Liberty Matters

The Aloof Academic Hayek vs. the Intellectual Entrepreneur Rothbard

     

David Gordon raises some good points about the differences in strategic vision held by the two Austrian economists Hayek and Rothbard. I would like to thank him for bringing to my attention the Volker Fund memo on strategy which Rothbard had written in 1961, some 14 years before the pieces I quoted in my essay.[61] I hadn't realized he had been thinking along those lines as early as that. 
I still think there is a clear distinction between the two men's ideas about the correct strategy for promoting classical-liberal ideas, which reinforces my point about there being a significant opposition between their positions. For most of his scholarly life Hayek focused almost exclusively on the highest order of the production of ideas, first in economics (capital theory) and then in political theory (the Law, Legislation, and Liberty trilogy).[62] He made only two efforts to speak to a broader audience (i.e., to move down the structure of production of ideas to a lower level): first with The Road to Serfdom (1944) and the significant impact in the United States of the Reader’s Digest abridgment (today it might be titled Serfdom for Dummies),[63] the popular success of which genuinely surprised Hayek; and more seriously, The Constitution of Liberty (1960), the failure of which in the popular market also genuinely surprised him.[64]
Hayek also made a number of serious strategic blunders, which suggest that the advice which he was to give in 1949 in "The Intellectuals and Socialism" had not been part of his thinking in the mid-1930s. As one of the leading lights of the Austrian school in the 1930s, he had not applied the coup de grace to Keynes's theories when he had the opportunity to do so and when it would have had the most impact, before Keynesianism became the new postwar statist orthodoxy and the building of the modern welfare state began in earnest. He chose precisely this time to turn away from economic theory and move towards legal and political theory, thus leaving the gate wide open for Keynes and his supporters.
Hayek’s second strategic error, though perhaps not entirely his fault given his age (he was born in 1899) and his weak weak position at the University of Chicago’s Committee on Social Thought, was his failure to build up a school of young scholars around him to further develop his free-market ideas.
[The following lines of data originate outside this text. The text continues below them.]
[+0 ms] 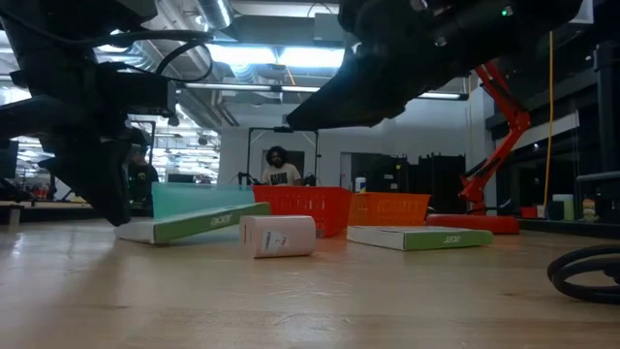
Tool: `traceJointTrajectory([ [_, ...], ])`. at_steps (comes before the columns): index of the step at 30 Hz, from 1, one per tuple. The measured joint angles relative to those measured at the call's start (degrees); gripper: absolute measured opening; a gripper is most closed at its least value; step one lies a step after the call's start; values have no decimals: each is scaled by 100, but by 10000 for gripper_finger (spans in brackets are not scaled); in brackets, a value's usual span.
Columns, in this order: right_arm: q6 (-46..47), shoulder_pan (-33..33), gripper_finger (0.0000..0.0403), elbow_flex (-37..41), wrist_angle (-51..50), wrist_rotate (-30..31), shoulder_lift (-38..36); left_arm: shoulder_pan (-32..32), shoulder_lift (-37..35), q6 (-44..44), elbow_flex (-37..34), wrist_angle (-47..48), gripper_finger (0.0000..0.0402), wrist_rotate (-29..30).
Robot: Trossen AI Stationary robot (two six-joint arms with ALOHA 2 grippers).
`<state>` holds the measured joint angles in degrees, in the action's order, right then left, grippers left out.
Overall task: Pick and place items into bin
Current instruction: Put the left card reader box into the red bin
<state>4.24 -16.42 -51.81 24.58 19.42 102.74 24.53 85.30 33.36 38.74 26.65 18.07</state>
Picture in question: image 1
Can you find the white bottle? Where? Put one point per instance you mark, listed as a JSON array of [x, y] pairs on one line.
[[360, 185]]

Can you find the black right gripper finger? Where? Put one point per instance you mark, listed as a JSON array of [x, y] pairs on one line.
[[339, 109]]

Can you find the orange plastic basket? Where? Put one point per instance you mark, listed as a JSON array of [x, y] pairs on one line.
[[390, 209]]

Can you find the grey metal bar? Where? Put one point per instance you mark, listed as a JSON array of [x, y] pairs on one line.
[[598, 177]]

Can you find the black metal table frame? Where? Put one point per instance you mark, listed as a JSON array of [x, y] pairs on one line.
[[608, 106]]

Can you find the black equipment cabinets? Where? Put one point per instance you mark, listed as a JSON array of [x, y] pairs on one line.
[[436, 177]]

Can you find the red plastic basket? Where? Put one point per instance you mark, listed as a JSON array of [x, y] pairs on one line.
[[305, 208]]

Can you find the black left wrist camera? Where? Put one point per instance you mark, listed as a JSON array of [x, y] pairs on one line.
[[135, 92]]

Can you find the seated person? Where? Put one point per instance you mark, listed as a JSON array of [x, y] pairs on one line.
[[281, 174]]

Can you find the teal plastic bin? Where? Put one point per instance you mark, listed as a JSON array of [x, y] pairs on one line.
[[194, 199]]

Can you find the grey ceiling box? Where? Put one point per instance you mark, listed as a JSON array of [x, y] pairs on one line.
[[327, 26]]

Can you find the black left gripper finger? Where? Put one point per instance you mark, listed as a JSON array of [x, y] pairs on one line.
[[97, 184]]

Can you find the small yellow figurine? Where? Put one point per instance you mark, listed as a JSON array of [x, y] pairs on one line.
[[589, 209]]

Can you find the background wooden table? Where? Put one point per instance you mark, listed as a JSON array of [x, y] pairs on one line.
[[48, 212]]

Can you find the pink white power adapter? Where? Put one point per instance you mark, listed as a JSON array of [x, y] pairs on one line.
[[278, 237]]

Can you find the small red box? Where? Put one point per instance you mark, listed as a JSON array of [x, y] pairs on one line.
[[529, 212]]

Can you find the standing person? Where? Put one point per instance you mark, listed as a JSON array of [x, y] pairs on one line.
[[145, 179]]

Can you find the long ceiling light bar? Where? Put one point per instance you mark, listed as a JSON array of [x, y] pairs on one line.
[[227, 86]]

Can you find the green white acer box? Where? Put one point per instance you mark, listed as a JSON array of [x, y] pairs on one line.
[[436, 240], [194, 227]]

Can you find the dark monitor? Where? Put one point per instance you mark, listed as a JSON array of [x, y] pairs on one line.
[[9, 162]]

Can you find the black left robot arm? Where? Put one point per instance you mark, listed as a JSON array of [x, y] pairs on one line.
[[48, 48]]
He seemed not to grasp the importance of creating a second generation of scholars via a Ph.D. program who could then go out to other colleges and universities to sow the seeds of economic liberalism. Although he had some graduate students (the historians Ralph Raico and Ronald Hamowy spring to mind) he did not build a school of thought around him, as Mises and Rothbard attempted to do. Thus he remained locked in the intellectual ghetto of the highest order production of ideas with no economics graduate students and only a small audience of dedicated readers.
Rothbard, on the other hand, was both an original scholar and an intellectual entrepreneur who was acutely aware of the importance of promoting activity in all the stages of the production of ideas, from highest to lowest, even if he could not see all of them to fruition because of his limited resources. He and Leonard Liggio were active in the antiwar movement in New York City in the 1960s, reaching out to members of the antiwar New Left and the student movement; they embraced the middle-order Cato Institute and the lowest order Libertarian Party, at least initially. Incidently, Liggio moved into the middle-order Institute for Humane Studies and then the upper order Atlas Network and Liberty Fund in his later years.
Rothbard's movement up and down the structure of production of ideas, from highest to lowest, over his lifetime makes him stand out as a unique example of the scholar and intellectual entrepreneur, certainly compared to Hayek, who lacked the skills, the motivation, and the institutional framework to do anything else than what he did. Rothbard's close participation in the Mises Institute gave him the opportunity to be acive in several orders of the production of ideas at once, which both suited his personality and his strategic vision.
Endnotes
[61.] Rothbard, “What Is To be Done?” (Memorandum of July 1961), in Strictly Confidential: The Private Volker Fund Memos of Murray N. Rothbard, ed. David Gordon. Foreword by Brian Doherty (Auburn, Alabama: Ludwig von Mises Institute, 2010), pp. 7-23.
[62.]  Hayek’s Law, Legislation, and Liberty trilogy: Law, Legislation, and Liberty: A New Statement of the Liberal Principles of Justice and Political Economy. Vol. 1. Rules and Order (The University of Chicago Press, 1973); vol. 2 The Mirage of Social Justice (1976); vol. 3 The Political Order of a Free People (1979).
[63.] Friedrich A. Hayek, The Road to Serfdom, with The Intellectuals and Socialism. The Condensed Version of The Road to Serfdom as it appeared in the April 1945 edition of Reader’s Digest (London: The Institute of Economic Affairs, 2005), with “The Road to Serfdom in Cartoons,” originally published in Look magazine.
[64.]  The Constitution of Liberty (Chicago: Henry Regnery, 1972; 1st ed The University of Chicago, 1960).